Um sortido rico de colunistas encartados tratou de vir a terreiro tirar o chapéu, que decerto não usa, e curvar-se em vénias de amplitude igualmente variada.

 

Mas, porém, contudo, todavia, no entanto, não obstante.

 

Uma grande figura apesar de não ser de esquerda. Incompreensível.

 

E essa incompreensão é já uma reticência, uma sombra, uma prevenção. Uma nódoa na iminência de alastrar.

 

Pior do que isso, alguns vieram ensinar às crianças e ao povo que o homem foi realmente uma grande figura, muito embora dado ao exagero.
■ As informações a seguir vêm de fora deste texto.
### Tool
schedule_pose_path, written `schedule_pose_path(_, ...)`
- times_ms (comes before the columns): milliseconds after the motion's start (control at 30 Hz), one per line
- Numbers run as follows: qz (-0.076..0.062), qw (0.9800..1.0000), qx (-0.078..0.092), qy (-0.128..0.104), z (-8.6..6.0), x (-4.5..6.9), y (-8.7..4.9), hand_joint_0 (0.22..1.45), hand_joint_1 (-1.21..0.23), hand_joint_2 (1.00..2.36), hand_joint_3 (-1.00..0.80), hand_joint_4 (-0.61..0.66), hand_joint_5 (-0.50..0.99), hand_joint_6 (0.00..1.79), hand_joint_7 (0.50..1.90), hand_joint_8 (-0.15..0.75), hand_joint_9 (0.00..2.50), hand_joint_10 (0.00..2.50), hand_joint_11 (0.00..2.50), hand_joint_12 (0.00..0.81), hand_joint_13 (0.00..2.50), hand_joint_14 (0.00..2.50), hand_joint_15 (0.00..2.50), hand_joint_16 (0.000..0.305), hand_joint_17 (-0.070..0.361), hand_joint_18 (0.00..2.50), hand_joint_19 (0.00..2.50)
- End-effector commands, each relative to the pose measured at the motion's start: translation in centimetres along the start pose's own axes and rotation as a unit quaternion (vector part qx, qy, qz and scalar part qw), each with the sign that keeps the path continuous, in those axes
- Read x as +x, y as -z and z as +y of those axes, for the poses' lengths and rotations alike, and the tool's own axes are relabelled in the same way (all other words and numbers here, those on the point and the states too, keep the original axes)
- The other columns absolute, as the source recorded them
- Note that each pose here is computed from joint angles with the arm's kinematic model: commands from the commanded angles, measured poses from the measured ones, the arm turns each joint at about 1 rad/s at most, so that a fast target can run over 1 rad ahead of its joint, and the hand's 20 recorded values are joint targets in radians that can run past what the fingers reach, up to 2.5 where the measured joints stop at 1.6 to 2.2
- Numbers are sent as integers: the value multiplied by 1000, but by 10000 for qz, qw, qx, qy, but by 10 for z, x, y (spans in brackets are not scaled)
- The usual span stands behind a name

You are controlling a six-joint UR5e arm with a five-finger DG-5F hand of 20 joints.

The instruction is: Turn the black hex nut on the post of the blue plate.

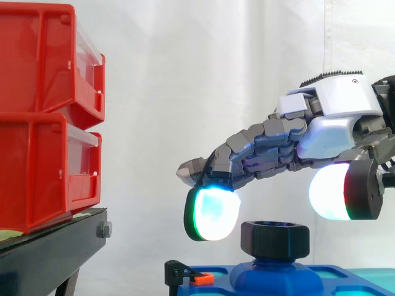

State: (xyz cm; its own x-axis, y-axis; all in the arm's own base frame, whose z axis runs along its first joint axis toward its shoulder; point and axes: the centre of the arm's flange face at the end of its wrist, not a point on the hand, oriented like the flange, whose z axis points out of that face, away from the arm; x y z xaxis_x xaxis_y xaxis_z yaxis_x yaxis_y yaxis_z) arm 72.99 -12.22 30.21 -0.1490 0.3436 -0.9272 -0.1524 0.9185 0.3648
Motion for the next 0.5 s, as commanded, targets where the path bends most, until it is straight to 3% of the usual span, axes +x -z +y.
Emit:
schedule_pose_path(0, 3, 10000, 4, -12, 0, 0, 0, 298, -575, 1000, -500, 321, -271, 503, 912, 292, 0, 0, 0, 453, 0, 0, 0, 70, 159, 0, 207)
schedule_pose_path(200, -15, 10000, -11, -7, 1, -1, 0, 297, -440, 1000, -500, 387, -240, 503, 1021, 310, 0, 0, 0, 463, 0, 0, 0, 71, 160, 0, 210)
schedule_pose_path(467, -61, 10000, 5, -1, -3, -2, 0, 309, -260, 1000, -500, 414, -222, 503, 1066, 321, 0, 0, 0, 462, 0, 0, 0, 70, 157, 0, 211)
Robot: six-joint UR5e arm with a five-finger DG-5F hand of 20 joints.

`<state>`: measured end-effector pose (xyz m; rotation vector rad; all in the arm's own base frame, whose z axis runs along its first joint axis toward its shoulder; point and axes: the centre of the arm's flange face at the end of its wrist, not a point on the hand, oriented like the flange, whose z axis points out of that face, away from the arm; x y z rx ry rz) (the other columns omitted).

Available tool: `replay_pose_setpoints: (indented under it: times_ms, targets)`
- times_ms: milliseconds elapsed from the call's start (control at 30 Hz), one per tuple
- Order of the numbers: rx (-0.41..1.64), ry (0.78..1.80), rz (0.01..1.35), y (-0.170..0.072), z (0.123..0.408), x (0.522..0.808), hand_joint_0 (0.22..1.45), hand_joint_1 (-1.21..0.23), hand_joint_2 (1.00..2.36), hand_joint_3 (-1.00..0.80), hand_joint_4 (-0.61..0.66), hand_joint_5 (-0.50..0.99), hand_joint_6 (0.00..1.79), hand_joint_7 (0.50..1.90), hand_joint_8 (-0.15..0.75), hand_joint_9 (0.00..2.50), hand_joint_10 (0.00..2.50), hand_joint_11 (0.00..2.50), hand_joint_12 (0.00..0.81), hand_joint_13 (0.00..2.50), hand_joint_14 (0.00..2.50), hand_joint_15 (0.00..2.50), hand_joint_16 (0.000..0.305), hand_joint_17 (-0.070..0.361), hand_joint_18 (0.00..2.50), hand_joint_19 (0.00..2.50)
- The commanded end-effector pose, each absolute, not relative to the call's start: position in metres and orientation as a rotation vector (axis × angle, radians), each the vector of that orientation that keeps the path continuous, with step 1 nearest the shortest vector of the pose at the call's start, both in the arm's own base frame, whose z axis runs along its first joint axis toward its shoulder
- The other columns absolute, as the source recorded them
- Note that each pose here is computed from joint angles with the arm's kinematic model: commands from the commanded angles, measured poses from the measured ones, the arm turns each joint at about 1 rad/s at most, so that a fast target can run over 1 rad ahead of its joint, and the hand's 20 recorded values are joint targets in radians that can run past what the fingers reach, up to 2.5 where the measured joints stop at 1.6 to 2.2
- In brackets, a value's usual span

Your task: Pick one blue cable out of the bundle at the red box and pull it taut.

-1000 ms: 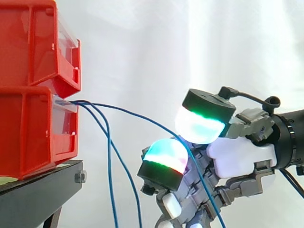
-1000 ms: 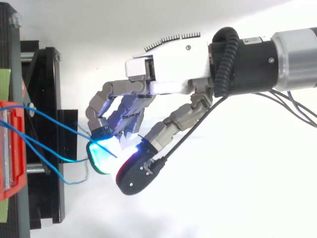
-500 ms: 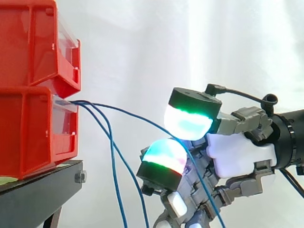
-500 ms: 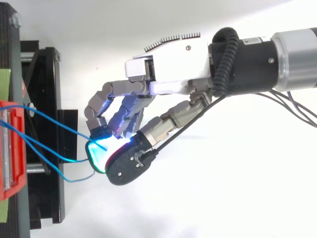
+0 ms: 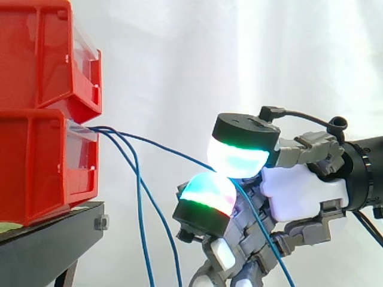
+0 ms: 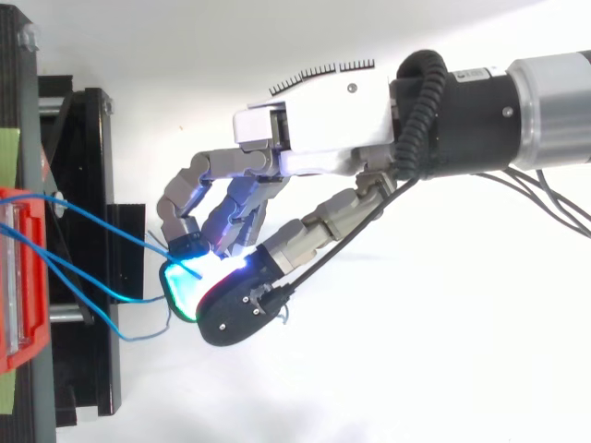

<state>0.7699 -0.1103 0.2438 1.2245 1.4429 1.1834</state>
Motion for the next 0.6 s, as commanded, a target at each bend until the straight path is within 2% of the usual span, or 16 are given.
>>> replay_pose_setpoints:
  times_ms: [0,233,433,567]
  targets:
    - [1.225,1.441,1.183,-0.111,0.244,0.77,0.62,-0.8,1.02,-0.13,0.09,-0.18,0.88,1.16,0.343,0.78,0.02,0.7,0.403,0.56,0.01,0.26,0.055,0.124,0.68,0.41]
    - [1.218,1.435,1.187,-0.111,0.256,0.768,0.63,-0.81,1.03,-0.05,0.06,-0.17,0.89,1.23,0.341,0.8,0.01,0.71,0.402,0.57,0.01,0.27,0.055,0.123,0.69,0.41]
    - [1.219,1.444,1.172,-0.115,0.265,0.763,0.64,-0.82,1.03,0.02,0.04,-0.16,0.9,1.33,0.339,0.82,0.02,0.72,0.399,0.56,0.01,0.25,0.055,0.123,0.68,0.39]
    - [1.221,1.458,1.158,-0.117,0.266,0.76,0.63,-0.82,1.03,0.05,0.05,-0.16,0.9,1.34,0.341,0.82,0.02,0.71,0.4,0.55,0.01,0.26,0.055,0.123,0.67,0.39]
Veja-se o que defendeu em política. Veja-se esta coisa do acordo ortográfico. Fúria demasiado grande e sonorosa para assunto tão pouco merecedor. Se era razão para tanto empolamento. Uma vocação de cavaleiro andante perdida em damas de pouca categoria. Mas, claro, isso não tira que foi uma figura importante, então não, poeta e etecetera.

 

Irra!

 

A menorização deliberada da intervenção pública de VGM, quer na vertente da acção política, quer sobretudo na oposição ao acordo ortográfico, é um mau serviço prestado à memória do escritor.

 

Mau serviço porque em ambos os casos, VGM colocou empenhamento e seriedade no que apoiou e no que contrariou. E essas suas posições, ainda que por vezes conjunturais, esses seus combates, são parte inalienável do seu legado intelectual.

 

A desvalorização da questão do acordo ortográfico como questiúncula irrelevante, como caturrice contrária aos ventos da História e do Progresso, e até como toleima, é um «branqueamento» da sua natureza eminentemente política, e não linguística, e significa o triunfo — mais um — do novo-riquismo nonchalant, que se crê muito moderno e se supõe terrivelmente sofisticado.

 

Como queria, e cria, o escritor, jornalista e panfletário austríaco, Karl Kraus, talvez seja mesmo verdade que a decadência dos povos se evidencie em primeiro lugar no descaso da língua: nos seus usos, abusos e desusos. João de Araújo Correia, escritor menos obscuro do que muitos que por aí se pavoneiam, escreveu: «Sim, o povo é que faz as línguas. Mas quem as desfaz é a canalha». E, por isso, a resistência, porventura vã, de Vasco Graça Moura ganha um significado maior, político e cultural. Resistência, cuja derradeira linha de defesa é a sua própria obra poética, romanesca e ensaística que brota de amor ciente e paciente por esta tão desconsiderada língua — «no teu próprio país te contaminas/ e é dele essa miséria que te roça./ mas com o que te resta me iluminas».

 

 

Jorge Colaço

 

 

 

 

Nota:

 

Jorge Colaço é o autor dos blogs Conteúdos em Português e Retentiva. Sinto-me honrada e feliz pelo facto de ter escolhido publicar este texto aqui.